Diversidade e Turismo
Bayard Boiteux
"Turismo é aprender a conhecer outras culturas, respeitá-las e sobretudo fazer de cada morador um aliado no desenvolvimento turistico"
Bayard Boiteux
29
abril
2015

O Nepal,o Turismo e o terremoto

escrito por Bayard Boiteux

Tenho um apreço grande pelo Nepal,pelo povo nepalês,guerreiro,que sofreu muito nas mãos da ditadura Real e que passa por um clima de destruição e tristeza em função do terremoto,que afetou oito milhões de pessoas,mais de um quarto da população.O país asiático,que tem uma das maiores densidades demográficas do mundo,vive basicamente do turismo e da agricultura.

Visitei o Nepal por duas vezes e a última foi em 2011,quando tive a oportunidade de vivenciar uma nova era de democracia e como budista,a beleza de um santuário,que tem nos monastérios e seus monges,uma paz celestial,que encontramos em poucos locais.Cerca de 500 mil nepaleses trabalham direta ou indiretamente com o turismo,sendo que o país recebe 800 mil pessoas por ano.

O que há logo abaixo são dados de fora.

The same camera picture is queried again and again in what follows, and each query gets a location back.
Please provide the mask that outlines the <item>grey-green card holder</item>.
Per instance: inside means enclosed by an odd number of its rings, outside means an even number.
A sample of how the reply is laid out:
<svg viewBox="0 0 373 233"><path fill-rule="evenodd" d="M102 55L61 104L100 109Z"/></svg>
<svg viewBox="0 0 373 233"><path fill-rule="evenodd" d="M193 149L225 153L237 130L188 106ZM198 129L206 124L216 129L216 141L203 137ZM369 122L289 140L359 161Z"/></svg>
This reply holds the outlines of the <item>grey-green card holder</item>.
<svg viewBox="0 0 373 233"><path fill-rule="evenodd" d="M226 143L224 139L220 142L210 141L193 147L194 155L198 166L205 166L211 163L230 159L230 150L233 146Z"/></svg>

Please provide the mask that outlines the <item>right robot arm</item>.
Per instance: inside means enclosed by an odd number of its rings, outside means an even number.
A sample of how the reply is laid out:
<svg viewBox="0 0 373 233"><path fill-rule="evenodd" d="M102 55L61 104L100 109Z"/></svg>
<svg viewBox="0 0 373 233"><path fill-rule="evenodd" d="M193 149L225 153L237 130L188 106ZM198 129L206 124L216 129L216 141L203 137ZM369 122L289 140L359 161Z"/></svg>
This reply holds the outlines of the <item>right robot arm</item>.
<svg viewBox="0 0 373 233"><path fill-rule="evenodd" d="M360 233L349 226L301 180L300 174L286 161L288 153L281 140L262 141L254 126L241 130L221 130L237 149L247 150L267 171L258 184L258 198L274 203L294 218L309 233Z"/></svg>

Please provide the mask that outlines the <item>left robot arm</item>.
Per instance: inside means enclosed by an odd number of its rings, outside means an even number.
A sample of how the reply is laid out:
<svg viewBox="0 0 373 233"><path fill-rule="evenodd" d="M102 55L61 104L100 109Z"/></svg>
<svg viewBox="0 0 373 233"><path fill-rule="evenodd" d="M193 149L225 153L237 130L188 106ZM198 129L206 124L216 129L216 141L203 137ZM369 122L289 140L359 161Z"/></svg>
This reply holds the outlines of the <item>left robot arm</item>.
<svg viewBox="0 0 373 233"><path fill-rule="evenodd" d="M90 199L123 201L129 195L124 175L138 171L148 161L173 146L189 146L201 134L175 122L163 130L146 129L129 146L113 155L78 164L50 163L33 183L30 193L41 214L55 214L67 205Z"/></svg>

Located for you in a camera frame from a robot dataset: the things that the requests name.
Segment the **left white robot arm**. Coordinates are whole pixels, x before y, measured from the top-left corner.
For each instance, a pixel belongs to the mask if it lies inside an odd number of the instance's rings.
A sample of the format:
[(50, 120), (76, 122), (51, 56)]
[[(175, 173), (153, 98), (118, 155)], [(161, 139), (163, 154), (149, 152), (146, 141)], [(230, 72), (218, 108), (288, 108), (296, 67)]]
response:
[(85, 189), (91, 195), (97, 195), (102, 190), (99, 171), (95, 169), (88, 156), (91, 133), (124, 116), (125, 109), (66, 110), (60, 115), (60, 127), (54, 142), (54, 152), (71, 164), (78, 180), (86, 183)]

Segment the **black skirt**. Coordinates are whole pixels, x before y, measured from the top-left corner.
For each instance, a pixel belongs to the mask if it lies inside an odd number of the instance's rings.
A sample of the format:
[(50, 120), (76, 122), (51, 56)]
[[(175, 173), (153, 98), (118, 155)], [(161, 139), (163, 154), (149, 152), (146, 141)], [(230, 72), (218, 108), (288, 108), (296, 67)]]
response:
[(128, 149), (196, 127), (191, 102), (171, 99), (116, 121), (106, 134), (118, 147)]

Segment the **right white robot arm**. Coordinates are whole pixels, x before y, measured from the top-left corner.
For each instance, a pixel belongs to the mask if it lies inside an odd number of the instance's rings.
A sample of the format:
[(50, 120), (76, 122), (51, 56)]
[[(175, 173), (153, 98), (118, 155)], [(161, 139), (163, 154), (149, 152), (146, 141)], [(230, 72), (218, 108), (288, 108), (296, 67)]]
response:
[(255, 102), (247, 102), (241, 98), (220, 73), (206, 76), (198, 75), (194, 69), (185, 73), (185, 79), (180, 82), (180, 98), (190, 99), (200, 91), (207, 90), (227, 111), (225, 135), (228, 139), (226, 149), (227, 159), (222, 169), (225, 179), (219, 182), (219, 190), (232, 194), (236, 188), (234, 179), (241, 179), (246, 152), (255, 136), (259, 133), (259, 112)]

Embora a infraestrutura do país seja precária,tanto das estradas como do aeroporto de Catmandu,onde homens e mulheres embarcam por portas diferentes e que pode receber poucos aviões,não me lembro de ter visto um país tão colorido com gente amável e feliz.Há uma estimativa de que os prejuízos podem chegar à metade do PIB,ou seja 20 bilhões de dólares.Tudo é muito barato e os serviços hoteleiros e de guias são de ótima qualidade.

A solidariedade internacional surge rapidamente,sobretudo por parte de países que possuem turistas e que querem mostrar ajuda a seus nacionais também.Conversei ontem com um amigo nepalês que me disse que os estrangeiros que passavam férias estão ajudando de uma maneira nunca vista.E que o Nepal será eternamente grato.

Outrossim,quase que 80./. das áreas atingidas tem no turismo sua principal fonte de sobrevivência,o que deixa ainda mais desesperadas,as autoridades locais,que não estavam preparadas para uma calamidade assim.

Com parte do seu acervo cultural destruído,é preciso pensar em salvar vidas e procurar nos escombros,com a ajuda dos cães farejadores que chegaram da França,os sobreviventes mas que aos poucos as possibilidades vão se esgotando.O Brasil ,até agora não fez nenhuma ação de ajuda efetiva,o que nos entristece.

Éem meio de tantas noticias desencontradas,gostaria que o mundo rapidamente mostrasse sua cara e de alguma forma entendesse que não estão salvando apenas um país mas um patrimônio da humanidade com um povo cheio de felicidade.